The problem :: Reproduce the entries exactly, beginning with the line containing "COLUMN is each" and ending with their last line, both included.

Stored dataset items
☆ ☆ ☆ ☆ ☆ ☆ ☆

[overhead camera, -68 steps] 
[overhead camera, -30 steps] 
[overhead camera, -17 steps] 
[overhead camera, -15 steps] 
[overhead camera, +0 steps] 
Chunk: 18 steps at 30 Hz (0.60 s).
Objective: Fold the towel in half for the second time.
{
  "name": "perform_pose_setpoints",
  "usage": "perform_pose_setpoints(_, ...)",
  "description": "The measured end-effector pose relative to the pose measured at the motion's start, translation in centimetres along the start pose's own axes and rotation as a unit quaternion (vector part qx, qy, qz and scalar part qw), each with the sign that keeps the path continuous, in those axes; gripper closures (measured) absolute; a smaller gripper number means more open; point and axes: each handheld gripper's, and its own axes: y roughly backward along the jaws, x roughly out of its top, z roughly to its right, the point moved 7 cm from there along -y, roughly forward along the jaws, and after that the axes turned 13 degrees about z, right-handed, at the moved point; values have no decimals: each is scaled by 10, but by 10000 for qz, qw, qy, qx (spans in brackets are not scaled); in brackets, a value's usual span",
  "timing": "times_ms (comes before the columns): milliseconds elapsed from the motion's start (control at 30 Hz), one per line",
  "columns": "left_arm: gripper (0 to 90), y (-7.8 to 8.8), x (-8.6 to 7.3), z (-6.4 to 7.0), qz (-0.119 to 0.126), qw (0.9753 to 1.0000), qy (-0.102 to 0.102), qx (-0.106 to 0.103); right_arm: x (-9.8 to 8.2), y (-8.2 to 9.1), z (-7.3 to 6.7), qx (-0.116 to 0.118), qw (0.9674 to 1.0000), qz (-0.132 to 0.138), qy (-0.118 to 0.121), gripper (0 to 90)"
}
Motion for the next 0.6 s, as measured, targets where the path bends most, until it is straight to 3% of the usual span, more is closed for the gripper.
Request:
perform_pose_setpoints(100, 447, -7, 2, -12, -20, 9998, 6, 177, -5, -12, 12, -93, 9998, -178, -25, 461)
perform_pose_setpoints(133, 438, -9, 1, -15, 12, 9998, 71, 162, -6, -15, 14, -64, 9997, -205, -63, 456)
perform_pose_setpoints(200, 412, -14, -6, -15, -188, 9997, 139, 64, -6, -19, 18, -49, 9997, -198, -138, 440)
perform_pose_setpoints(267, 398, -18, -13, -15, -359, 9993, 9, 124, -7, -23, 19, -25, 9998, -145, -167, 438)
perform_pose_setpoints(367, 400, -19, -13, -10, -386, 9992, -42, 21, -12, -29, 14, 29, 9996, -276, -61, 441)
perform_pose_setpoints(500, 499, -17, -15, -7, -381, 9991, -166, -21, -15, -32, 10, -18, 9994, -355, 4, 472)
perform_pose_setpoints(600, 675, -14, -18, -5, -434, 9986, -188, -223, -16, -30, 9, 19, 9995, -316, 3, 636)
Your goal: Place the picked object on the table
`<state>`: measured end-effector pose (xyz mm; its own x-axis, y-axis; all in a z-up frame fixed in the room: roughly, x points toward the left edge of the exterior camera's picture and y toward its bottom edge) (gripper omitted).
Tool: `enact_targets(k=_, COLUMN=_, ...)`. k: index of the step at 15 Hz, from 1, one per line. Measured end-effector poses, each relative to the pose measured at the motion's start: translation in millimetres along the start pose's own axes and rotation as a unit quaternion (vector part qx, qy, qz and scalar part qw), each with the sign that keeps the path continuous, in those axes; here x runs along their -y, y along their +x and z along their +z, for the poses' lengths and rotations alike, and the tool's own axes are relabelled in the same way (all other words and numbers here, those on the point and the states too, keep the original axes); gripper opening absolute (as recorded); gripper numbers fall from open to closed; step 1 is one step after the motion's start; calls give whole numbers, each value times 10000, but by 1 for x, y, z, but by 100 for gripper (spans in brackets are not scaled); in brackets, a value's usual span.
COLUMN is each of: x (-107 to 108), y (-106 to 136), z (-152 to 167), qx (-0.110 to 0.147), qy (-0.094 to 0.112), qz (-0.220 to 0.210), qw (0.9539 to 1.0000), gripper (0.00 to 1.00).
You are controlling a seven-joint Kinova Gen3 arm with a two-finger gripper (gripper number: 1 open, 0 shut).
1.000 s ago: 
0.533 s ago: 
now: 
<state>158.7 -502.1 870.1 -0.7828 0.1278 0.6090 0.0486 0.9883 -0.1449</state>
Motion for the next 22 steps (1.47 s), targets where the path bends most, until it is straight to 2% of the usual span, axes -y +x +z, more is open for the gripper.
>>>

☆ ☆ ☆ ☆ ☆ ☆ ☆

Your response ::
COLUMN is each of: x (-107 to 108), y (-106 to 136), z (-152 to 167), qx (-0.110 to 0.147), qy (-0.094 to 0.112), qz (-0.220 to 0.210), qw (0.9539 to 1.0000), gripper (0.00 to 1.00).
You are controlling a seven-joint Kinova Gen3 arm with a two-finger gripper (gripper number: 1 open, 0 shut).
1.000 s ago: 
0.533 s ago: 
now: 
<state>158.7 -502.1 870.1 -0.7828 0.1278 0.6090 0.0486 0.9883 -0.1449</state>
Motion for the next 22 steps (1.47 s), targets where the path bends most, until it is straight to 2% of the usual span, axes -y +x +z, more is open for the gripper.
>>>

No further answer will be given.